La peli me resulta terrible, y hermosa en su darkitud, porque Justine no intenta huir, como huyó de su fiesta de casamiento, sino que imagina y construye una "cueva mágica" desde donde esperar, junto a su hermana y su sobrino, la llegada del colapso y la destrucción. Una cueva para atravesar el miedo primitivo y recibir la muerte; una cueva que no es un refugio, porque está completamente a la intemperie (son solo ramas clavadas en la tierra). Una cueva desnuda que funciona como una especie de ritual arquitectónico que dispone a los personajes a rendirse al encuentro con ese espacio exterior, aterrador y desconocido: la muerte.

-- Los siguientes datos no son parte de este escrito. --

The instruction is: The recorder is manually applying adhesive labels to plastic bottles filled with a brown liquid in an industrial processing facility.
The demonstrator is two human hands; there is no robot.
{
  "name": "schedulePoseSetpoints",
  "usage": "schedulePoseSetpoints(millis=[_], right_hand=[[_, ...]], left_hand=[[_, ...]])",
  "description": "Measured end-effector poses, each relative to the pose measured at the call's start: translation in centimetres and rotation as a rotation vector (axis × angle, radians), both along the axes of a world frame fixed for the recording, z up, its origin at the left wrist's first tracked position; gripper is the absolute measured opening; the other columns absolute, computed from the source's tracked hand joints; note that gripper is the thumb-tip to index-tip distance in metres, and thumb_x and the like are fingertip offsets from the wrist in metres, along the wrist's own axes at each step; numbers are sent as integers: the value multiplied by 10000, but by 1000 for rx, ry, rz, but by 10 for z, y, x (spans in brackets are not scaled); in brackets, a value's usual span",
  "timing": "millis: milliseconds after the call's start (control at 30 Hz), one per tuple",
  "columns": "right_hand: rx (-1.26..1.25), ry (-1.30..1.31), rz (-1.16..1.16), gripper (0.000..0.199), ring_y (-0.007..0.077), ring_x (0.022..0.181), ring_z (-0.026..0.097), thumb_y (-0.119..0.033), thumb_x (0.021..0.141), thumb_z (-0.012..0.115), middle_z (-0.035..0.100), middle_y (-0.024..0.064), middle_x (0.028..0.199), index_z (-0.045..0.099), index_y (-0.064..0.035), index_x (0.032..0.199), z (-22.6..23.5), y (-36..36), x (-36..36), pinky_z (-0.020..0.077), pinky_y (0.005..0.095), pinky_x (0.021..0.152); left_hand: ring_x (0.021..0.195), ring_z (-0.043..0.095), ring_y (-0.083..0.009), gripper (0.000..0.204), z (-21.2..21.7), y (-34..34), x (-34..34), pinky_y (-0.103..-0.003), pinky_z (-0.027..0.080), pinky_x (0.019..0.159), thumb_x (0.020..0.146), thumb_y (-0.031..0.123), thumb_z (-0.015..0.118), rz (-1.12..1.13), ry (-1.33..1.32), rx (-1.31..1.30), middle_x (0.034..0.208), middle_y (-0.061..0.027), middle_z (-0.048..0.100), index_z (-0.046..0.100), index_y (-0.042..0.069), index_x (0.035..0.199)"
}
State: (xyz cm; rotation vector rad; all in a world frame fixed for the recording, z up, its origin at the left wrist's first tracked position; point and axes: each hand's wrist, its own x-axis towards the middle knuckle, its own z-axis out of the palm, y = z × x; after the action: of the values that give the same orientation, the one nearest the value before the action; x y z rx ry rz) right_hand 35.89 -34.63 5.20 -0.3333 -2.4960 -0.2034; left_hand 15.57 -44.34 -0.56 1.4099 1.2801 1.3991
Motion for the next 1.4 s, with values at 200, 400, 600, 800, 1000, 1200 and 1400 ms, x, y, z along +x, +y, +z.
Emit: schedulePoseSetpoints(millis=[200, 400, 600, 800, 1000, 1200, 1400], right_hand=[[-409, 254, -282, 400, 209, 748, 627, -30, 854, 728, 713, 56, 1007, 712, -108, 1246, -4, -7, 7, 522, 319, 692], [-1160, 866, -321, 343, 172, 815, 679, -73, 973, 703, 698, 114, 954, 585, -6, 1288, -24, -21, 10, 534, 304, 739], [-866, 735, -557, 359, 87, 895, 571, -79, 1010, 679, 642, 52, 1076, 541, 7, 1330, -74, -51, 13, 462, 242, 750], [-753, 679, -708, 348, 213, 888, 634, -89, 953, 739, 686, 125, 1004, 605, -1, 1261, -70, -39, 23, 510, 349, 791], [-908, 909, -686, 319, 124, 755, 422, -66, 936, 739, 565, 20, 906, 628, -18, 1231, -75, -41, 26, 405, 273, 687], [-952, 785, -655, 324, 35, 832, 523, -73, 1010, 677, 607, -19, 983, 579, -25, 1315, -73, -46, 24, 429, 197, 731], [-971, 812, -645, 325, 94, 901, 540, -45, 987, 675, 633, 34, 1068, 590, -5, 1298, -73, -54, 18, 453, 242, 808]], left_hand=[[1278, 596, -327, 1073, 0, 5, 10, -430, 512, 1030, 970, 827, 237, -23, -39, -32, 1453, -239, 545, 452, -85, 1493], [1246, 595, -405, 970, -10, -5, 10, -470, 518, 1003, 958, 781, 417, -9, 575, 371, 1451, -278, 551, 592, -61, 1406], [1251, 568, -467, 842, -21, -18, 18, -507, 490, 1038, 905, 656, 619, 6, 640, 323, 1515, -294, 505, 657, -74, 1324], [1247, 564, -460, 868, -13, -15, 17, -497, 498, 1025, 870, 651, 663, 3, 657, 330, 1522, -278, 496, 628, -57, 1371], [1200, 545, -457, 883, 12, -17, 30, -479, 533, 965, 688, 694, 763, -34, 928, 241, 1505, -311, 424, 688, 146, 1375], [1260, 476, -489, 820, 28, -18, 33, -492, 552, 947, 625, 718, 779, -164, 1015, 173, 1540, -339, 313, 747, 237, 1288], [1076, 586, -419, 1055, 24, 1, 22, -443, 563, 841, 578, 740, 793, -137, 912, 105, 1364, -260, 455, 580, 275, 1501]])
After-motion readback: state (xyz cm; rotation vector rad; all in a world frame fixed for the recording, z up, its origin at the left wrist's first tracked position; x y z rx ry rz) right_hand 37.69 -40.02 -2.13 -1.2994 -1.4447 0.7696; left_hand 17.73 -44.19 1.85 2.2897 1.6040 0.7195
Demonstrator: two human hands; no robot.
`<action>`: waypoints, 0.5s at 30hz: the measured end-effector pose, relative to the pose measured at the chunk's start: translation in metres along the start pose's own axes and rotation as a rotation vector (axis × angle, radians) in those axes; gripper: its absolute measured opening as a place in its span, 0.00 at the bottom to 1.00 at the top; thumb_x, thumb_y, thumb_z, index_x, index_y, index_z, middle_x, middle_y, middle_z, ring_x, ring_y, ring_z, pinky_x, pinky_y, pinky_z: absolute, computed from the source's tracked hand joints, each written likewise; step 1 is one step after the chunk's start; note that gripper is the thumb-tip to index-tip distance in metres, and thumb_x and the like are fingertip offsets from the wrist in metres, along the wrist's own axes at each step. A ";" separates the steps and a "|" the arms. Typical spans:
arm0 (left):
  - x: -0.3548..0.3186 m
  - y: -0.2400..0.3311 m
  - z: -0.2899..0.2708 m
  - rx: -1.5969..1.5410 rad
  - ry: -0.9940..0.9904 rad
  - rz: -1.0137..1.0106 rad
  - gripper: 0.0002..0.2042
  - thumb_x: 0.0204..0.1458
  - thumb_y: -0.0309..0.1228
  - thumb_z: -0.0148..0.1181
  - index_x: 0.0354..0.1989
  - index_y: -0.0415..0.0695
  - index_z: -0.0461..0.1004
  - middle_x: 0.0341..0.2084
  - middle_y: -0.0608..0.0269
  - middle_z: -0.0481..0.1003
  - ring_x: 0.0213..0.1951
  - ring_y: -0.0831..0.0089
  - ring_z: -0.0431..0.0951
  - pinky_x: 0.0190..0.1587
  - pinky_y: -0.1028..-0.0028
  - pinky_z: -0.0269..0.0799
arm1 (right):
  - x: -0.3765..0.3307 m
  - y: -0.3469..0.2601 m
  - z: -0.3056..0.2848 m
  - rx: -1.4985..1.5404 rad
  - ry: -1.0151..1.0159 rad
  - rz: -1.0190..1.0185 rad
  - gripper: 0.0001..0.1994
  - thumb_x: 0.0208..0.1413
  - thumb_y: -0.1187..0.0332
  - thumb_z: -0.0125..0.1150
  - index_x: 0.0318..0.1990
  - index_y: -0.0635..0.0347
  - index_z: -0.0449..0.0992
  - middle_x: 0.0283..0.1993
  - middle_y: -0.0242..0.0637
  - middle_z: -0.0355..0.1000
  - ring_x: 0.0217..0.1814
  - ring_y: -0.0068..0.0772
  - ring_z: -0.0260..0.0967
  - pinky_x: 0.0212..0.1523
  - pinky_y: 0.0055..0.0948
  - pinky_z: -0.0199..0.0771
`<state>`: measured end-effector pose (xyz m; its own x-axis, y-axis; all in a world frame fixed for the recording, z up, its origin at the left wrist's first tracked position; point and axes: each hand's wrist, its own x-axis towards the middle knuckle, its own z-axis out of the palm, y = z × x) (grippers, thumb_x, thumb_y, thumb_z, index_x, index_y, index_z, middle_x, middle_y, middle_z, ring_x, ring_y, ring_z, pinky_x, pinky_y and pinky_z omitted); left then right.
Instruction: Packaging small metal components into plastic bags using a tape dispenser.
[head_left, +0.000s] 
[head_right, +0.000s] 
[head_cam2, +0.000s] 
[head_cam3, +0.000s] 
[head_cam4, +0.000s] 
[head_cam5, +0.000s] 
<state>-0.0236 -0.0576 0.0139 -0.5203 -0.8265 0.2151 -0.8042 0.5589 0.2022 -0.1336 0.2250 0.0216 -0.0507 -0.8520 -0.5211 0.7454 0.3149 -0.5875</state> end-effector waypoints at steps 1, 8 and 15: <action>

Creo que ese modo de Justine de abrazar lo abismal, ese algo que acecha siempre afuera y adentro de nosotrxs, me hace sentir viva y me da consuelo. "La melancolía es la felicidad de estar triste", decía Víctor Hugo... De eso se trata: precipitarse en la tristeza infinita, atravesarla con el espíritu y con el cuerpo, para poder imaginar, con suerte, otros modos posibles de seguir habitando el mundo.

Adriana Kogan nació en Buenos Aires en 1983. Es Doctora en Letras por la Universidad de Buenos Aires, donde trabaja como docente de Literatura Brasileña en la carrera de Letras. También es profesora de Teoría y Análisis Literario en la Universidad Nacional de las Artes en la carrera de Artes de la Escritura. Actualmente trabaja como coordinadora del programa Casa de la Escritura, que forma parte de la Red de Bibliotecas Públicas del Ministerio de Cultura de la Ciudad. Publicó los libros de poesía El amor pasará montado en la escultura del camello (Pánico el Pánico, 2018) y, recientemente, Tropel (Caleta Olivia, 2023).